EXERCISE →
Give back, exactly as written, the lines of the listing from the top through the line holding "Locate the green", and nothing more. Exclude pictures.
== Segment start ==
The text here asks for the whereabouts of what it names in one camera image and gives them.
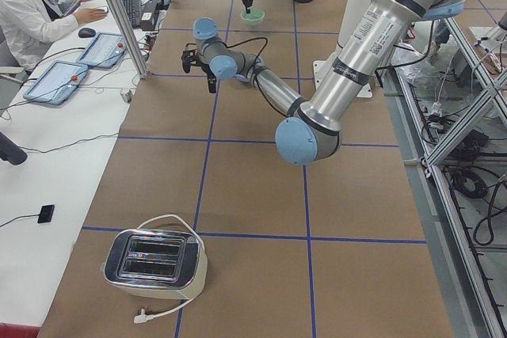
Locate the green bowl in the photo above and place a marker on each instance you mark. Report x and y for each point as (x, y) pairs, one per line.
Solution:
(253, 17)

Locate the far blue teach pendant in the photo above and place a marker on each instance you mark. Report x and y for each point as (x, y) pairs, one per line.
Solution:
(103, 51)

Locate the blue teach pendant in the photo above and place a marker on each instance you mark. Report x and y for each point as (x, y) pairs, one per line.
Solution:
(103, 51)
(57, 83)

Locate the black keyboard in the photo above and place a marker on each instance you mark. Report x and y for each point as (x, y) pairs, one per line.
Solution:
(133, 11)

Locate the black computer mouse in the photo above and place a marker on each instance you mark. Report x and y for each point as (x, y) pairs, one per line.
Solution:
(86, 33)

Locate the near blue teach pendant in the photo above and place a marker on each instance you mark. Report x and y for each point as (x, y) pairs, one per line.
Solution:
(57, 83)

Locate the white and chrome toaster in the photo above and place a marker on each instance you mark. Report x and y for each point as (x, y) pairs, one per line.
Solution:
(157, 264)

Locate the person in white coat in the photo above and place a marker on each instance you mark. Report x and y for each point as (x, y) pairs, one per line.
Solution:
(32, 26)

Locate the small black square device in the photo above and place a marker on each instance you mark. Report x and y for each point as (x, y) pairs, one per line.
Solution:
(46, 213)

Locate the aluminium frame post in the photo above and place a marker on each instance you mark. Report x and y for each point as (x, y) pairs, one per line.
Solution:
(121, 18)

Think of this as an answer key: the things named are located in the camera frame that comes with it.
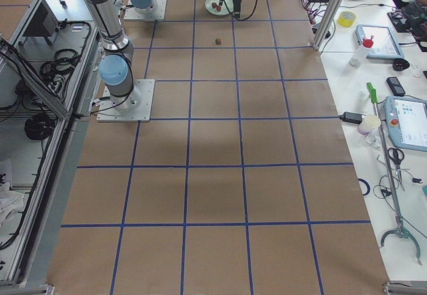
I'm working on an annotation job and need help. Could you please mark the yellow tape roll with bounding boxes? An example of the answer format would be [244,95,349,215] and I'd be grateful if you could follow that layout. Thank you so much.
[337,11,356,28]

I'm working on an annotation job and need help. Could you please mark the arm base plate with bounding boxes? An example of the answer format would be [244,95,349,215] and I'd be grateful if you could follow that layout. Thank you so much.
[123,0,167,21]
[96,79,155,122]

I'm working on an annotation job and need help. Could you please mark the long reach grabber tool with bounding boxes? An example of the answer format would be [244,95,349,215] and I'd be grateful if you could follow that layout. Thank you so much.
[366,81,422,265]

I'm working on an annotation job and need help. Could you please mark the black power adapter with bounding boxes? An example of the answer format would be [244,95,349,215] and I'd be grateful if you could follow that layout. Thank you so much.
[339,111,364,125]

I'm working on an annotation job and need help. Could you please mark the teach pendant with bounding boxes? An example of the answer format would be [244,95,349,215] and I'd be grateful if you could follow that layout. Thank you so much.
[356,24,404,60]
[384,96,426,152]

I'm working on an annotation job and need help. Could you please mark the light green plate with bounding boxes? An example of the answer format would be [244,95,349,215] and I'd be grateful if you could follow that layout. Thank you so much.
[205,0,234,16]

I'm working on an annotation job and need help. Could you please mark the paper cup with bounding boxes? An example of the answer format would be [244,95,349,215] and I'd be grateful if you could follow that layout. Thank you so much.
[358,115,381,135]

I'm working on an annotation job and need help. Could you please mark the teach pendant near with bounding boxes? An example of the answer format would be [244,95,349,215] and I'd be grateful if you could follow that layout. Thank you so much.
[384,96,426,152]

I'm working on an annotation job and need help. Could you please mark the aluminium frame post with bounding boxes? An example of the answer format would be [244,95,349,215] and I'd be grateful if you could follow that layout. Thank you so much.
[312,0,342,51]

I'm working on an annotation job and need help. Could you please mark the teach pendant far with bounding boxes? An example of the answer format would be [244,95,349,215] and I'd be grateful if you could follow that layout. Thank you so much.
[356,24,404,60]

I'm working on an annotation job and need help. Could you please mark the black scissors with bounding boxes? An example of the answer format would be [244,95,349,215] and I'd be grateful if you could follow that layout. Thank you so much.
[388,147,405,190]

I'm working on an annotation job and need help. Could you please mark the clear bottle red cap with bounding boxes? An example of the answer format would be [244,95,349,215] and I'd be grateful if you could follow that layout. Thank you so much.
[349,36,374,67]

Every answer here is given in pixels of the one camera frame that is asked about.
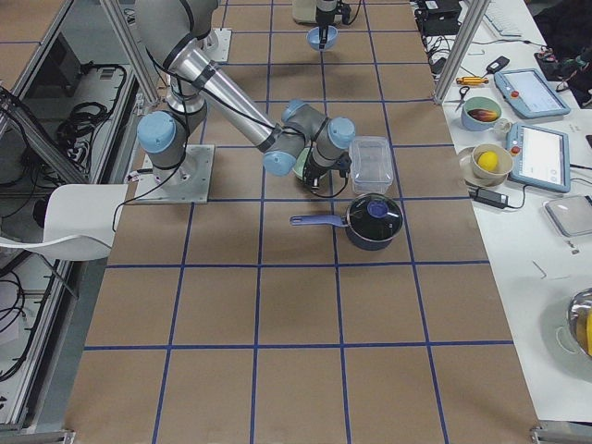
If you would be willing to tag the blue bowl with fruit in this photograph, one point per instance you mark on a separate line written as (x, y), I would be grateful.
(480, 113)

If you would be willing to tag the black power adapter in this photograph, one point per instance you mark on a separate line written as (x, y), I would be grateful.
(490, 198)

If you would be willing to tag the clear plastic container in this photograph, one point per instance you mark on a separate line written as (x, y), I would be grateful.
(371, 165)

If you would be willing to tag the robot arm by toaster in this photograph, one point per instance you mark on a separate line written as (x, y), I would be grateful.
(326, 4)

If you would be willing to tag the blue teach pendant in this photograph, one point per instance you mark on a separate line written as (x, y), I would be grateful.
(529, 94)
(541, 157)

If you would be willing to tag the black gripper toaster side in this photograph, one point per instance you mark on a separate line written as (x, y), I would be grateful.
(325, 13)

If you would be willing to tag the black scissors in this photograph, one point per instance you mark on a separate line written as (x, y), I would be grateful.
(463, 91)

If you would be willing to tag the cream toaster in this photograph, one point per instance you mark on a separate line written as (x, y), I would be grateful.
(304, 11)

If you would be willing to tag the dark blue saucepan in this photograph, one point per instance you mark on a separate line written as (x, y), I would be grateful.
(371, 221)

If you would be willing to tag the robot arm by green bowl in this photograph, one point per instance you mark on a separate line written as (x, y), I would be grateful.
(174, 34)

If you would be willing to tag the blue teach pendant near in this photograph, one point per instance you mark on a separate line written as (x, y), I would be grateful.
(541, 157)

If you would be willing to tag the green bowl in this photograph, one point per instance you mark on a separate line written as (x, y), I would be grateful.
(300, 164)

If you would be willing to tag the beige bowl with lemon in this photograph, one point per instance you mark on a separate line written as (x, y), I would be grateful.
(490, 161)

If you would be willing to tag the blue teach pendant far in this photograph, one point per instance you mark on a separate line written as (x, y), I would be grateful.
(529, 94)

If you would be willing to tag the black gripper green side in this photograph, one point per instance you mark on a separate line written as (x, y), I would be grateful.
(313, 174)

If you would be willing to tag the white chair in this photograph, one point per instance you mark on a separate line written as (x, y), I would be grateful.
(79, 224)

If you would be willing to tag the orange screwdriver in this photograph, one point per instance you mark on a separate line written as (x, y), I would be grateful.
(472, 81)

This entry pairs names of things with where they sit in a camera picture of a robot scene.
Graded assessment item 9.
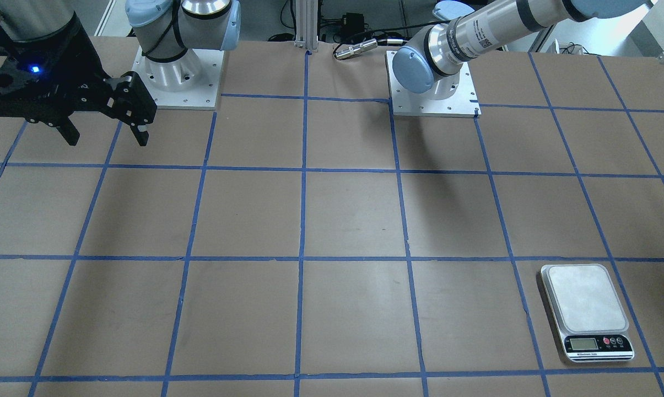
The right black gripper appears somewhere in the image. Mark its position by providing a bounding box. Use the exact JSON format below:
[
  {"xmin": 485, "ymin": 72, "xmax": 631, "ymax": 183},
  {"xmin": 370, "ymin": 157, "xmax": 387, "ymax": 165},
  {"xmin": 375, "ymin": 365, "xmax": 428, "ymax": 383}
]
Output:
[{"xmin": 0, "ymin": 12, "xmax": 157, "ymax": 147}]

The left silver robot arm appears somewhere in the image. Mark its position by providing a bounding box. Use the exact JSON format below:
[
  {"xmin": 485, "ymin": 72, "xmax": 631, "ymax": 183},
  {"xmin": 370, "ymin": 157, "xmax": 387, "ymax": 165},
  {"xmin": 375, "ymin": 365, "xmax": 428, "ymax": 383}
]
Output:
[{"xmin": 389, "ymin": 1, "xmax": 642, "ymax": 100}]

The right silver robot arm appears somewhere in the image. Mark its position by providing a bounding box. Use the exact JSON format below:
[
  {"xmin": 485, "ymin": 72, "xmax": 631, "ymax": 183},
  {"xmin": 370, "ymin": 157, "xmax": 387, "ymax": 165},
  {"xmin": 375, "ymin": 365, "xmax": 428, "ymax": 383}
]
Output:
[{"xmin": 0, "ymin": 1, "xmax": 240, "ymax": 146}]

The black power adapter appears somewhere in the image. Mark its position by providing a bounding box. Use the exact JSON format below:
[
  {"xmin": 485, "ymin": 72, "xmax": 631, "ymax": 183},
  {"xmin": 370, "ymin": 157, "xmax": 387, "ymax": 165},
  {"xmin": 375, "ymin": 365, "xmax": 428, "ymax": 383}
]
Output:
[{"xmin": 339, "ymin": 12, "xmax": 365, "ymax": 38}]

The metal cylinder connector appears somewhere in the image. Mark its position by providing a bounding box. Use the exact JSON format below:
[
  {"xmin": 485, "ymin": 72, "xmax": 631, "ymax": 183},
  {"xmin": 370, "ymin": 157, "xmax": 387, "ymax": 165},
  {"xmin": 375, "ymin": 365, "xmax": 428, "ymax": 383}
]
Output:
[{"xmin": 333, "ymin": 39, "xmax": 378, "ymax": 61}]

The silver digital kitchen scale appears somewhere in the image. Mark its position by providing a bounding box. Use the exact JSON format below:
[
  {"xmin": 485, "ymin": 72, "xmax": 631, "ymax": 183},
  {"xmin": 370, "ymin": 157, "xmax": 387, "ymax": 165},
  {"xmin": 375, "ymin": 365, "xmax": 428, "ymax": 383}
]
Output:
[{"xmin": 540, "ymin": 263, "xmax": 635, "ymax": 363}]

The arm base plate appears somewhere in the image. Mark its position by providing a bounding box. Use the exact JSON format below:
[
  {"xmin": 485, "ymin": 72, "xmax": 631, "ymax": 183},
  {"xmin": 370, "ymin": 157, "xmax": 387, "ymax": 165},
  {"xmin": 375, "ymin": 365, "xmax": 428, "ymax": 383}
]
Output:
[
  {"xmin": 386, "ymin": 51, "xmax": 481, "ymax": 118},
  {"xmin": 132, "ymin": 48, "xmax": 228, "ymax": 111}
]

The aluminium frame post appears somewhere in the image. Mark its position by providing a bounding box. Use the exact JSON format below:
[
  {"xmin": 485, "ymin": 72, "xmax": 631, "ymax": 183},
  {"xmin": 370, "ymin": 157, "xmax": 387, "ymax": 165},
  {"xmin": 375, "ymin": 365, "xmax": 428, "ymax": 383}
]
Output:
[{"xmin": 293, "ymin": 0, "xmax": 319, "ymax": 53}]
== Segment end ==
EXPECTED ANSWER →
The text here asks for the whereabouts of what it names in one camera image and gives them.
Locate the green bowl in the photo above and place a marker on each instance you mark. Report x and y for each point as (x, y) pairs, one per line.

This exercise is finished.